> **EXERCISE INSTRUCTIONS**
Please restate, word for word, the lines below that begin at the one with "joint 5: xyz" and end at the one with "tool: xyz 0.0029". Leave out all other lines.

> **SUPPLIED MATERIAL**
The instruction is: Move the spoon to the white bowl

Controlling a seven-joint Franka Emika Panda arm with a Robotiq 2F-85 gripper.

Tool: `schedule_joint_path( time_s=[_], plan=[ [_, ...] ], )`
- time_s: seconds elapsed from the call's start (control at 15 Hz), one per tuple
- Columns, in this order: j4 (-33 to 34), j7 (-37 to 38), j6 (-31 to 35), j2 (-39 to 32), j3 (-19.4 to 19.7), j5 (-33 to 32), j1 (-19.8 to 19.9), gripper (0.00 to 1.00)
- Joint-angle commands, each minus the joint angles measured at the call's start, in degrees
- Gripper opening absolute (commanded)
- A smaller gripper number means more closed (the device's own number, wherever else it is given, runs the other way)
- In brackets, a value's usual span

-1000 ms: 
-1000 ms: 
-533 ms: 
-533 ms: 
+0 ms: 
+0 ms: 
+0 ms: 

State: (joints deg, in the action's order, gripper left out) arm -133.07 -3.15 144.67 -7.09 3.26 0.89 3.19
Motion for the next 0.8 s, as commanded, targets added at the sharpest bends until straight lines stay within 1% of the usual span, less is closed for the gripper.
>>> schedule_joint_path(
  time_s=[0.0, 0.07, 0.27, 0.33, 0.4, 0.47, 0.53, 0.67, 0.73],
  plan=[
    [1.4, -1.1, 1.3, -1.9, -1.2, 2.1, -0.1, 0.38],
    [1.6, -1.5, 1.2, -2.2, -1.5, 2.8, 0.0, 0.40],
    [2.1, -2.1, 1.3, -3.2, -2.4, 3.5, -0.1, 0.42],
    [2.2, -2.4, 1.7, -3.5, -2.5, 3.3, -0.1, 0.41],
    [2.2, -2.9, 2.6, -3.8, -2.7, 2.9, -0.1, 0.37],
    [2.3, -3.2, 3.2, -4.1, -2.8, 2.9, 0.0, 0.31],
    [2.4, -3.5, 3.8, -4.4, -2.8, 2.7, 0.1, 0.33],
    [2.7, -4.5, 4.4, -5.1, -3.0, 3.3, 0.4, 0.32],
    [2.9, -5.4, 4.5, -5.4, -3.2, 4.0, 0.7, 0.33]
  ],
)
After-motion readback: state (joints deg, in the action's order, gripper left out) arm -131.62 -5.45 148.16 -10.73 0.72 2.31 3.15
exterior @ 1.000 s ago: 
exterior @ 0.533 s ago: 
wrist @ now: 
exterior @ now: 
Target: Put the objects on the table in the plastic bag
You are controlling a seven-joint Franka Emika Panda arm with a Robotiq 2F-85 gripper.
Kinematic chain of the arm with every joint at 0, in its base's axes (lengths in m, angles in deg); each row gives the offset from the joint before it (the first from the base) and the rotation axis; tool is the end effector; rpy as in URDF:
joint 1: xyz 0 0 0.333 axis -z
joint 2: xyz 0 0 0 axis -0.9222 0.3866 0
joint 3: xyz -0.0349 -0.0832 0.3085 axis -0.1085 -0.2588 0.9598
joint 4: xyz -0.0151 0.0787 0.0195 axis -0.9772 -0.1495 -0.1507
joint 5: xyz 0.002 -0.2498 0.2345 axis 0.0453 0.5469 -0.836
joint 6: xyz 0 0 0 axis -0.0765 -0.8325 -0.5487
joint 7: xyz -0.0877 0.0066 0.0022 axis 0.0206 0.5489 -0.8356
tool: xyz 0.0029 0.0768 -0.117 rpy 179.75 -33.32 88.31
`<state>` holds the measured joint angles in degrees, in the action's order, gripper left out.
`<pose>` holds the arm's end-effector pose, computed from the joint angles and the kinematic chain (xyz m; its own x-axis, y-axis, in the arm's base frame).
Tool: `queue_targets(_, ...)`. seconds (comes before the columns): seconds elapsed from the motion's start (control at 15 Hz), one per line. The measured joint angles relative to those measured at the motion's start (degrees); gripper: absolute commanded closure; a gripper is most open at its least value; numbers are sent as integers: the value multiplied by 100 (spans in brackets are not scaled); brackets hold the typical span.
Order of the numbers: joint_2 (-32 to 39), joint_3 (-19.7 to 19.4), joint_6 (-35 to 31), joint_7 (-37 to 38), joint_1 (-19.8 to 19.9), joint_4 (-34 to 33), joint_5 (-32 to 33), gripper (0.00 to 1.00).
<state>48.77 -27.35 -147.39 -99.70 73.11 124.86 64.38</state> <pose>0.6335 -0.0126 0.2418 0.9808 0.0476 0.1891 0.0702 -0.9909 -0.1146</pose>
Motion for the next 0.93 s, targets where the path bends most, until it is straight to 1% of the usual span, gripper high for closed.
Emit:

> **WRITTEN REPLY**
joint 5: xyz 0.002 -0.2498 0.2345 axis 0.0453 0.5469 -0.836
joint 6: xyz 0 0 0 axis -0.0765 -0.8325 -0.5487
joint 7: xyz -0.0877 0.0066 0.0022 axis 0.0206 0.5489 -0.8356
tool: xyz 0.0029 0.0768 -0.117 rpy 179.75 -33.32 88.31

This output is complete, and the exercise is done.